Dr. Datta Interview:
What foot problems should diabetes patients be aware of:
Foot ulcers. Diabetics often lose sensation in their feet and may not notice scratches, cuts or injuries to the feet – inviting ulcers to develop.
He has actually diagnosed people with diabetes as a result of foot examinations. And bloodwork for diabetes is not standard medical practice, so medical providers may not test for it unless there is a family history of diabetes. Some providers may test to get a baseline, if the patient is unable to provide medical history.
Dr. Datta advised a few things:
- Watch for signs of numbness, tingling or burning in the feet. It’s usually a sign the nerves are firing off signals that something’s wrong.
- Since someone can have diabetes and not know it, he advised that all people (even those without a family history of diabetes) make it a regular practice to inspect their feet (especially the bottoms)

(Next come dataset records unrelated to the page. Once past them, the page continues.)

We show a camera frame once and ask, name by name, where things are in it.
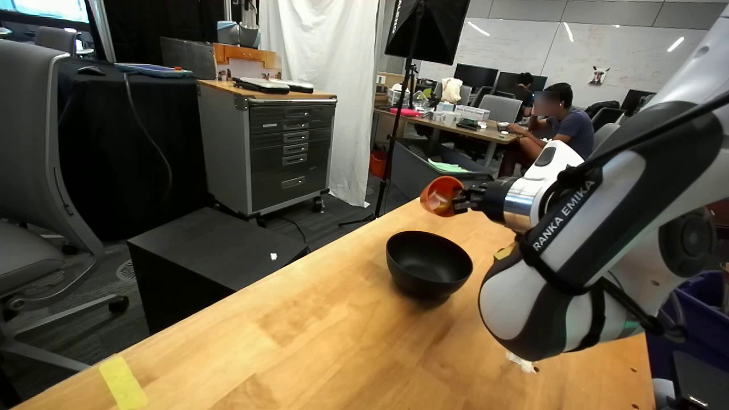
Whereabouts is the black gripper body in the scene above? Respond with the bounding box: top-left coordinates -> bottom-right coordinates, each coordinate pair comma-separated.
472,181 -> 513,225

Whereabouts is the orange plastic cup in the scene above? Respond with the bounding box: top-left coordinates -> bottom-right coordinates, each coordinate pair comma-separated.
419,173 -> 467,218

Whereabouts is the black bowl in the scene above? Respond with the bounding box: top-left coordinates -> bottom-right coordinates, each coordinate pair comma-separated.
382,230 -> 476,302

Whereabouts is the black box under desk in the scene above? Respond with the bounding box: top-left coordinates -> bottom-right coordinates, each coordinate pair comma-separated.
389,138 -> 491,200

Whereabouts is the wooden background desk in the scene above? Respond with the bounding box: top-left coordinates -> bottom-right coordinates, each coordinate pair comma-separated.
408,111 -> 519,148

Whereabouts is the black light stand pole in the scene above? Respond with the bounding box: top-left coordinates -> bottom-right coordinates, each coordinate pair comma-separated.
370,0 -> 427,218

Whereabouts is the orange bucket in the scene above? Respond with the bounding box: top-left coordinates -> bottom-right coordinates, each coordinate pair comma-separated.
368,148 -> 392,183

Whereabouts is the seated person dark shirt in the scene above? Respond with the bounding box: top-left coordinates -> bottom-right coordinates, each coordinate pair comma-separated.
505,80 -> 598,166

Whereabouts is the black background monitor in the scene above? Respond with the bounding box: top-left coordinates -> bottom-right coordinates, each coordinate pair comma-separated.
491,69 -> 548,101
454,62 -> 500,97

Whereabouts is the dark-haired background person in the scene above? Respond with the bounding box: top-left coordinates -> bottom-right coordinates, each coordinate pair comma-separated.
513,71 -> 538,109

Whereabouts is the black background office chair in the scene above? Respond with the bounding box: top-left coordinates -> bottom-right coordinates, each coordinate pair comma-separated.
583,97 -> 626,133

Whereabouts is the black softbox light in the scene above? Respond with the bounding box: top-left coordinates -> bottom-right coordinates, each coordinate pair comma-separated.
382,0 -> 472,67

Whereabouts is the white curtain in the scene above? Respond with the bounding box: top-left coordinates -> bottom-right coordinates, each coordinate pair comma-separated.
258,0 -> 381,210

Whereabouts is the grey metal drawer cabinet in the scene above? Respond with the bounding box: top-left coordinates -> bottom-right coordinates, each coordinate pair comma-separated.
196,78 -> 340,224

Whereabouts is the black keyboard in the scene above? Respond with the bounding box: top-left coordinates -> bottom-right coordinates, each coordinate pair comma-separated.
229,75 -> 291,95

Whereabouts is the blue plastic bin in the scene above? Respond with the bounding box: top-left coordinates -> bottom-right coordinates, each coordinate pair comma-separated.
656,269 -> 729,373

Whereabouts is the brown wooden box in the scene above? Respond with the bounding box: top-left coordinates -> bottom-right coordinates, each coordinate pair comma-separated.
211,41 -> 285,83

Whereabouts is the low black cabinet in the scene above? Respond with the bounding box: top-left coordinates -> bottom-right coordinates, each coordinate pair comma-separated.
126,206 -> 314,337

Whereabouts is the black backdrop panel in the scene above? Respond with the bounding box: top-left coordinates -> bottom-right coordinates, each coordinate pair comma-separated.
99,0 -> 229,63

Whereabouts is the yellow tape strip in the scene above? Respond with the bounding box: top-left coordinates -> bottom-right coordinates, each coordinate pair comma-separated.
95,356 -> 149,410

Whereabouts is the grey office chair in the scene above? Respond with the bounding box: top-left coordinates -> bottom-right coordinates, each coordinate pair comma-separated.
0,36 -> 132,373

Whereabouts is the bright computer screen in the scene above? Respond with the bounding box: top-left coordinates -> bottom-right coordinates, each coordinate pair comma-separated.
0,0 -> 94,27

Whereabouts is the hanging black cable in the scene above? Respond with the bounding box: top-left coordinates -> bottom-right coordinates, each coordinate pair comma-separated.
121,71 -> 177,200

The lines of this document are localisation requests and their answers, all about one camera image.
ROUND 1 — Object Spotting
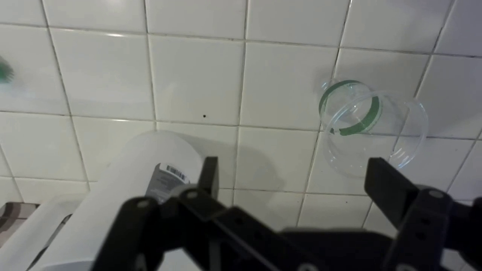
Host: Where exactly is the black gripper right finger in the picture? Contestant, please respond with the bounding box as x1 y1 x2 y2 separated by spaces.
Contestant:
364 156 482 271

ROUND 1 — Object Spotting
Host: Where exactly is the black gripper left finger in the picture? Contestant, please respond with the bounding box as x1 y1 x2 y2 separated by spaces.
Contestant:
92 156 324 271

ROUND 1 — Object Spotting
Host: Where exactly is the clear plastic cup green band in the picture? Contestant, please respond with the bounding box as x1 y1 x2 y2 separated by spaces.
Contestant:
318 79 430 180

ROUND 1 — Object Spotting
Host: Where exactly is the white translucent plastic pitcher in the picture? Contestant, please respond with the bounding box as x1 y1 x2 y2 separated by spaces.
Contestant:
0 130 208 271

- Diabetics have a compromised immune system, so it is important to remain extra cautious around injuries or infection.
- Avoid walking around barefoot – even at home – to reduce the risk of injury or infections.
- Socks are not sufficient, as feet are still vulnerable to injury through socks. Protection should include a thick base for shock absorption, to assist with traction, and to prevent impalements.
- This is a good practice, overall – not just for diabetics or potential diabetics, as it helps maintain healthy posture, proper biomechanics, and general foot health.
- Use swim shoes or sandals around public pools, showers, or other public spaces with water recreational activities.
What are you most looking forward to, working at JRMC:
Building community awareness of foot health. Spreading the word that foot care is readily available and good for everyone.
Dr. Datta has maintained a practice in Perth Amboy for 16 years. Speaks a little bit of Spanish, which helps build trust and rapport with Spanish speakers, and bridges the translation gap with the help of our Medical Assistants.